> **YOUR OBJECTIVE**: Filter the listing down to the lines containing the word "ceiling".
--*--
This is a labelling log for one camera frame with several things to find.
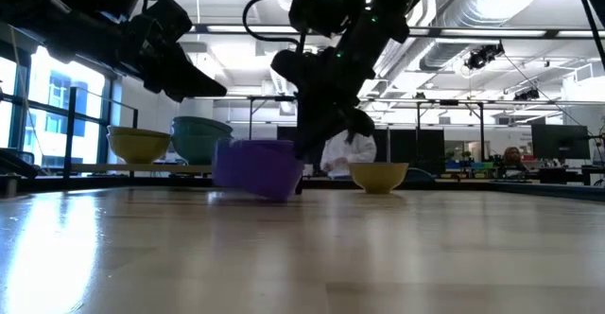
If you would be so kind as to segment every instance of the ceiling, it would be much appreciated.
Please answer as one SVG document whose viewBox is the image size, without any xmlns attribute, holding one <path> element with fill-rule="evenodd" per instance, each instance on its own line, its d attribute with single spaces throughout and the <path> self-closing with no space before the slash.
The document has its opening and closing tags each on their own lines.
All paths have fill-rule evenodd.
<svg viewBox="0 0 605 314">
<path fill-rule="evenodd" d="M 214 25 L 241 25 L 242 10 L 249 1 L 177 0 L 194 23 Z M 435 1 L 439 9 L 445 0 Z M 507 0 L 498 2 L 507 4 Z M 288 0 L 261 2 L 252 8 L 249 22 L 252 25 L 288 25 L 288 6 Z M 533 0 L 504 26 L 587 28 L 588 23 L 580 0 Z M 208 44 L 213 58 L 222 69 L 217 79 L 230 89 L 241 92 L 249 88 L 251 93 L 260 90 L 263 80 L 271 79 L 268 70 L 271 55 L 284 48 L 260 44 L 244 34 L 185 35 L 181 41 Z M 312 36 L 307 42 L 312 46 L 326 46 L 335 44 L 337 39 Z M 460 68 L 461 60 L 450 61 L 447 67 L 436 72 L 438 74 L 426 81 L 430 83 L 431 89 L 426 89 L 424 83 L 408 85 L 415 79 L 407 82 L 399 81 L 397 84 L 394 84 L 394 79 L 389 80 L 389 88 L 391 91 L 407 91 L 405 97 L 410 97 L 418 89 L 433 97 L 499 97 L 503 96 L 504 90 L 525 80 L 518 71 L 521 70 L 529 78 L 538 77 L 541 86 L 552 96 L 557 96 L 561 89 L 561 77 L 572 73 L 575 67 L 585 65 L 587 60 L 598 56 L 592 41 L 509 40 L 504 41 L 503 45 L 514 66 L 506 58 L 500 58 L 482 72 L 468 78 Z M 402 57 L 394 58 L 396 61 L 401 59 Z"/>
</svg>

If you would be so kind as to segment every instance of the ceiling duct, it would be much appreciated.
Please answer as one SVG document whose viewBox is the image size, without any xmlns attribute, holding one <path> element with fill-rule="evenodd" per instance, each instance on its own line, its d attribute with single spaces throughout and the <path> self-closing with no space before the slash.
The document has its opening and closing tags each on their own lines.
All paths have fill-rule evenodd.
<svg viewBox="0 0 605 314">
<path fill-rule="evenodd" d="M 525 9 L 534 0 L 453 0 L 431 26 L 442 27 L 498 27 Z M 421 39 L 408 49 L 400 63 L 391 70 L 398 75 L 402 70 L 439 71 L 449 61 L 466 50 L 468 44 Z"/>
</svg>

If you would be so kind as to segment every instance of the shelf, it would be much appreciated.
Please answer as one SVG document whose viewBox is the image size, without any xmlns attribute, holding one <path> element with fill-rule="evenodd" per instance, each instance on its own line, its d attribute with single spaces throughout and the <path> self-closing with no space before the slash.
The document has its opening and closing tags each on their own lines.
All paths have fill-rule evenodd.
<svg viewBox="0 0 605 314">
<path fill-rule="evenodd" d="M 211 166 L 177 166 L 151 164 L 72 164 L 75 172 L 139 171 L 172 173 L 212 173 Z"/>
</svg>

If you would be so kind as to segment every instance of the yellow object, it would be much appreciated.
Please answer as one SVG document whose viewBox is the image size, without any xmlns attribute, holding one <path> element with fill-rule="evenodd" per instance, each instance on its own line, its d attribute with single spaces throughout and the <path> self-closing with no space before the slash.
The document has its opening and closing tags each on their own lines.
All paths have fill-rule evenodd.
<svg viewBox="0 0 605 314">
<path fill-rule="evenodd" d="M 162 133 L 158 131 L 150 131 L 150 130 L 140 130 L 140 129 L 131 129 L 124 128 L 119 126 L 108 126 L 107 131 L 110 135 L 138 135 L 138 136 L 156 136 L 156 137 L 170 137 L 168 133 Z"/>
<path fill-rule="evenodd" d="M 127 164 L 152 164 L 165 155 L 170 145 L 169 136 L 108 135 L 107 139 L 113 153 Z"/>
<path fill-rule="evenodd" d="M 408 167 L 409 164 L 388 163 L 349 165 L 354 182 L 373 195 L 389 194 L 404 181 Z"/>
</svg>

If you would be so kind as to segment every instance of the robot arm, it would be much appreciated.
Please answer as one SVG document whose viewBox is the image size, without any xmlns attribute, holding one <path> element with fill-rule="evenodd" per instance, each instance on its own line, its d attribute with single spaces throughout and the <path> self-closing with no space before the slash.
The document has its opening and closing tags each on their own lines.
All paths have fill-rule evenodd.
<svg viewBox="0 0 605 314">
<path fill-rule="evenodd" d="M 342 33 L 336 47 L 317 56 L 282 51 L 271 64 L 298 87 L 297 156 L 345 129 L 372 135 L 373 121 L 356 108 L 357 94 L 366 79 L 374 78 L 372 69 L 389 40 L 407 39 L 405 15 L 419 1 L 293 0 L 290 24 L 301 33 Z"/>
<path fill-rule="evenodd" d="M 138 0 L 0 0 L 0 21 L 59 60 L 79 56 L 139 78 L 150 91 L 164 90 L 178 102 L 226 95 L 177 43 L 191 29 L 187 13 L 174 0 L 156 1 L 130 19 Z"/>
</svg>
--*--
> **OUTPUT FOR THIS TASK**:
If you would be so kind as to segment every instance of the ceiling, it would be much appreciated.
If you would be so kind as to segment every instance of the ceiling duct, it would be much appreciated.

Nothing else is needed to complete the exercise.